**WORK ITEM**
Return a copy of each line in the listing that includes the word "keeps".

Start of DATA SUPPLIED

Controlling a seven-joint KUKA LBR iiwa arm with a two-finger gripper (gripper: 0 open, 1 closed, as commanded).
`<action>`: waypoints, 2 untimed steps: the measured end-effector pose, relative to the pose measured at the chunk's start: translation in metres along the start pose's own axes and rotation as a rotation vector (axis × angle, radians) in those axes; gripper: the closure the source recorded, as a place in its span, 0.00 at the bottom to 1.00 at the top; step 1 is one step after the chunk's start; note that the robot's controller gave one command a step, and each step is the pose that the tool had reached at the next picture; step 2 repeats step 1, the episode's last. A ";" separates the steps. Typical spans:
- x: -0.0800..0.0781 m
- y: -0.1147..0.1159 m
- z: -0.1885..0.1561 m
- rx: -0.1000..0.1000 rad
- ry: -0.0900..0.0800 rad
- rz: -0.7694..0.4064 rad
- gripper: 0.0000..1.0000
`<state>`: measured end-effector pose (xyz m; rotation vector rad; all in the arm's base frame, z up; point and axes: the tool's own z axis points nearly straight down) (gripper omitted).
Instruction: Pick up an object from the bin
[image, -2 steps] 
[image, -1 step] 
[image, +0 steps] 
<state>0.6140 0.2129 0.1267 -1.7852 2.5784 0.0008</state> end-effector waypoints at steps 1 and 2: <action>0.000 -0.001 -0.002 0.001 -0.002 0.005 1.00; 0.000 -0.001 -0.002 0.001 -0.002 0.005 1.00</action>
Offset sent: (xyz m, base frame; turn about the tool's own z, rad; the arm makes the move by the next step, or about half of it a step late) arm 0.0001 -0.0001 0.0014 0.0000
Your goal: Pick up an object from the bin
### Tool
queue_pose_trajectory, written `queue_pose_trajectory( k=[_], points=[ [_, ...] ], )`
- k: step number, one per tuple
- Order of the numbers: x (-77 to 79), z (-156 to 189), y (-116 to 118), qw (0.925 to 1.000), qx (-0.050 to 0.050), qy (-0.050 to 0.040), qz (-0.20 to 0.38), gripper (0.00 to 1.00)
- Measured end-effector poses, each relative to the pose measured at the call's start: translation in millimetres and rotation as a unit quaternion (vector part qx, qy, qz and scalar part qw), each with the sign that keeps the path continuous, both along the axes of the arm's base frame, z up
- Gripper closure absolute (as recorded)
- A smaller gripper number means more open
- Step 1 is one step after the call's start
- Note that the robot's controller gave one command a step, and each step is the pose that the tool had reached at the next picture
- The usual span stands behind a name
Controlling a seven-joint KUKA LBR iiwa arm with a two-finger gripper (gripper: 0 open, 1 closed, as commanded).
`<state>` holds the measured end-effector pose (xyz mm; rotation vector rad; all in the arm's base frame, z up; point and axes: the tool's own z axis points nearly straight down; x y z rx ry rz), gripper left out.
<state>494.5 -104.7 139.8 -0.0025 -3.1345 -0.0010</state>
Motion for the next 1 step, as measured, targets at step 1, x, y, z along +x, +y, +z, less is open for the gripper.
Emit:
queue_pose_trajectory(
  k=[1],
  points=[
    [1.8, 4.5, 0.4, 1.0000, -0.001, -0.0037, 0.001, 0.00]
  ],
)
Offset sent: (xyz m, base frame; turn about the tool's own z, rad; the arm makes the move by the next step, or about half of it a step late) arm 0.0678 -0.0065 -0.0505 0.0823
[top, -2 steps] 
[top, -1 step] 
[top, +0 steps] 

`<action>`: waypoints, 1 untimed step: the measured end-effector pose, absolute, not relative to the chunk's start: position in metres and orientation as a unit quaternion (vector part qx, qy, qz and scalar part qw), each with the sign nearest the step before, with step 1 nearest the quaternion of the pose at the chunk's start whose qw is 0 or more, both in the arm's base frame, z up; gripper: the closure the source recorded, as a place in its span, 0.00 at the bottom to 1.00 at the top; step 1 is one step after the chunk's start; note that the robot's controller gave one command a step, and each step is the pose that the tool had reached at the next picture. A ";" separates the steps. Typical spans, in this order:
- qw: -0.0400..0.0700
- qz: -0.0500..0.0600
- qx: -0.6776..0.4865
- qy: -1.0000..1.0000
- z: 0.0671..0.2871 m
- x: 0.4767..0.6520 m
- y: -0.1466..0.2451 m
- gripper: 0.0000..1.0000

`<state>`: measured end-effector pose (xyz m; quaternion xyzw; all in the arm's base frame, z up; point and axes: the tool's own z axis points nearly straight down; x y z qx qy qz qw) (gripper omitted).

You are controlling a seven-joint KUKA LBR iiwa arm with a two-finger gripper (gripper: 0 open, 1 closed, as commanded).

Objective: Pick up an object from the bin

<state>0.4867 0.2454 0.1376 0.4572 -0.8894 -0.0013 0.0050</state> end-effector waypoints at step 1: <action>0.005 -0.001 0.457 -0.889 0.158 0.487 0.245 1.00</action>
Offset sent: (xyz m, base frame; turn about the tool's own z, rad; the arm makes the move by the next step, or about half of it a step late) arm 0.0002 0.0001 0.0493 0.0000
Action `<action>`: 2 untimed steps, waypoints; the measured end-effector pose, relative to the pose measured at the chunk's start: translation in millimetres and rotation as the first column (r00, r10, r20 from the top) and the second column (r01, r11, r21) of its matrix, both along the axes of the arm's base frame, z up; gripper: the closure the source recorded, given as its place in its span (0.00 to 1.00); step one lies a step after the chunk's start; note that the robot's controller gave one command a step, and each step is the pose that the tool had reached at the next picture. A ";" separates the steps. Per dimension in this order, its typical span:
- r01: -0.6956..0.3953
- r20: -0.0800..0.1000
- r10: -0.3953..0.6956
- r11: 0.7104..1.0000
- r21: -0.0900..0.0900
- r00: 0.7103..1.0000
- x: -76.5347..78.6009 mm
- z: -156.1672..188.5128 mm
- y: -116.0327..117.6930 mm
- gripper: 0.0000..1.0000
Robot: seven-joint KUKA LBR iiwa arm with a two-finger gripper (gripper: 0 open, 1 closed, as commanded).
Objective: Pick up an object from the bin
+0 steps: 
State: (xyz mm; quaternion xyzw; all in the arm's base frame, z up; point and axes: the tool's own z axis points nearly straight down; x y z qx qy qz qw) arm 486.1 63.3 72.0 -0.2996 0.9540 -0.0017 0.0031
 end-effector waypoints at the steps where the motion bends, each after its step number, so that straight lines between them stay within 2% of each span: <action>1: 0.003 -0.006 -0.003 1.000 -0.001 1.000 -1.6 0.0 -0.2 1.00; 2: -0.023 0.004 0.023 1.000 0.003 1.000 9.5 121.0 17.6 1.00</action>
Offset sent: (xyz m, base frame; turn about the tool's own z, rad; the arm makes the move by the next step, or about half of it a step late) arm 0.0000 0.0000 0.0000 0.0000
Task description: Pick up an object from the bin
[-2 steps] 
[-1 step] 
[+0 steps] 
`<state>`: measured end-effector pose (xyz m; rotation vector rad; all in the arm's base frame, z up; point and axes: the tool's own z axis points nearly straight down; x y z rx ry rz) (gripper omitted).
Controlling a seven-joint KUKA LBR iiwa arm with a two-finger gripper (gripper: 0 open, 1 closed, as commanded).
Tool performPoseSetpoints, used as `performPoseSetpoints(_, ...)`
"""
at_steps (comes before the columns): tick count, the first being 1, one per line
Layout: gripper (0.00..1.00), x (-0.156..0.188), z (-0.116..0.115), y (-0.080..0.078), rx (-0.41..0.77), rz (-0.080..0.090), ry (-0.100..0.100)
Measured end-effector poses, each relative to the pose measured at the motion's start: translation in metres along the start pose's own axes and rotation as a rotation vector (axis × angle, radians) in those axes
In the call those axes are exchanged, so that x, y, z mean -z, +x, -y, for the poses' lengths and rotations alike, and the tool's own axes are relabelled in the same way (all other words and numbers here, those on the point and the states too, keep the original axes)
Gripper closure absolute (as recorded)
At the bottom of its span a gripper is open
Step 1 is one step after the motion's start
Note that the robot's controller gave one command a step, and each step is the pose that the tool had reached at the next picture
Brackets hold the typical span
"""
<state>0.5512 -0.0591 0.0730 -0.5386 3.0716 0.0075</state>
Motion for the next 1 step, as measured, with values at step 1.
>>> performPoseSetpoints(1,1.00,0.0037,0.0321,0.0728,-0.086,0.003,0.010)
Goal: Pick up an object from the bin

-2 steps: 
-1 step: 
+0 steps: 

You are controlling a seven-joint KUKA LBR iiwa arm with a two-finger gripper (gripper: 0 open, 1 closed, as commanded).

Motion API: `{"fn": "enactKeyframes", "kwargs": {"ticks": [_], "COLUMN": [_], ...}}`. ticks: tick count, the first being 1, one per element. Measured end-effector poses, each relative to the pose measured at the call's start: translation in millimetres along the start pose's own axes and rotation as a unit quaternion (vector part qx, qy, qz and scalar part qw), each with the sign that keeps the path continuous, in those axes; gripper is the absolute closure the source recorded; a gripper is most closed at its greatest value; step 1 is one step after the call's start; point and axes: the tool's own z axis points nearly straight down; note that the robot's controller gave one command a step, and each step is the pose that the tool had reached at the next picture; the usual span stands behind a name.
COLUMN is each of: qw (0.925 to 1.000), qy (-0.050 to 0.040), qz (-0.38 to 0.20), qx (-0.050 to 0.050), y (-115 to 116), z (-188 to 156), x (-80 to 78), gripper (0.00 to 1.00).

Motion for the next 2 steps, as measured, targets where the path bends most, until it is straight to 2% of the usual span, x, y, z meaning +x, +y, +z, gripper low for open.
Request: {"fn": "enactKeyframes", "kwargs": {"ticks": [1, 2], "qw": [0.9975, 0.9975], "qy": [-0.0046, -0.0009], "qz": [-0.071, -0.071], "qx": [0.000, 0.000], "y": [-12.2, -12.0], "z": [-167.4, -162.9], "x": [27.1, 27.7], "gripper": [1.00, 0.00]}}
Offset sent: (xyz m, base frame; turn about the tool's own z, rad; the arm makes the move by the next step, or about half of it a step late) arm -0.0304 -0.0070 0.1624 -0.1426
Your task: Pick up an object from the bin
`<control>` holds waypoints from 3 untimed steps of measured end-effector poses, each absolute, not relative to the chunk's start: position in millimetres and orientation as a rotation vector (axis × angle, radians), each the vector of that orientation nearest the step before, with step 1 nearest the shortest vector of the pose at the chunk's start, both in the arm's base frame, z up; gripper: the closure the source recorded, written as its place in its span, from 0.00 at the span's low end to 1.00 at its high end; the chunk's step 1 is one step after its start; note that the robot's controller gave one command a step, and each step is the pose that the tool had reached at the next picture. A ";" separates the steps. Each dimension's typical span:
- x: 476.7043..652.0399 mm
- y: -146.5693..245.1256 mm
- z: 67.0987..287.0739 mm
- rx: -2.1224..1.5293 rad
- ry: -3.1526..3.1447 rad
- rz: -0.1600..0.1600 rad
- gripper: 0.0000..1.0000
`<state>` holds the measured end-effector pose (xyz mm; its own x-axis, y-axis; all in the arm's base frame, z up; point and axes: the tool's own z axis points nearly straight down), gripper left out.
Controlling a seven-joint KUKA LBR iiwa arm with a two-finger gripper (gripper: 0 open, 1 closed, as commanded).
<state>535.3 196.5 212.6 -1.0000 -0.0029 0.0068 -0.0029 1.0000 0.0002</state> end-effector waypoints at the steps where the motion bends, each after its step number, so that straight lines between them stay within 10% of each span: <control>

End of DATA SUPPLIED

**OUTPUT FOR THIS TASK**
- Measured end-effector poses, each relative to the pose measured at the call's start: translation in millimetres and rotation as a unit quaternion (vector part qx, qy, qz and scalar part qw), each with the sign that keeps the path continuous, both along the axes of the arm's base frame, z up
Motion API: `{"fn": "enactKeyframes", "kwargs": {"ticks": [_], "COLUMN": [_], ...}}`. ticks: tick count, the first being 1, one per element. Measured end-effector poses, each relative to the pose measured at the call's start: translation in millimetres along the start pose's own axes and rotation as a unit quaternion (vector part qx, qy, qz and scalar part qw), each with the sign that keeps the path continuous, in those axes; gripper is the absolute closure the source recorded; a gripper is most closed at its greatest value; step 1 is one step after the call's start; point and axes: the tool's own z axis points nearly straight down; note that the robot's controller gave one command a step, and each step is the pose that the tool had reached at the next picture; the usual span stands behind a name.

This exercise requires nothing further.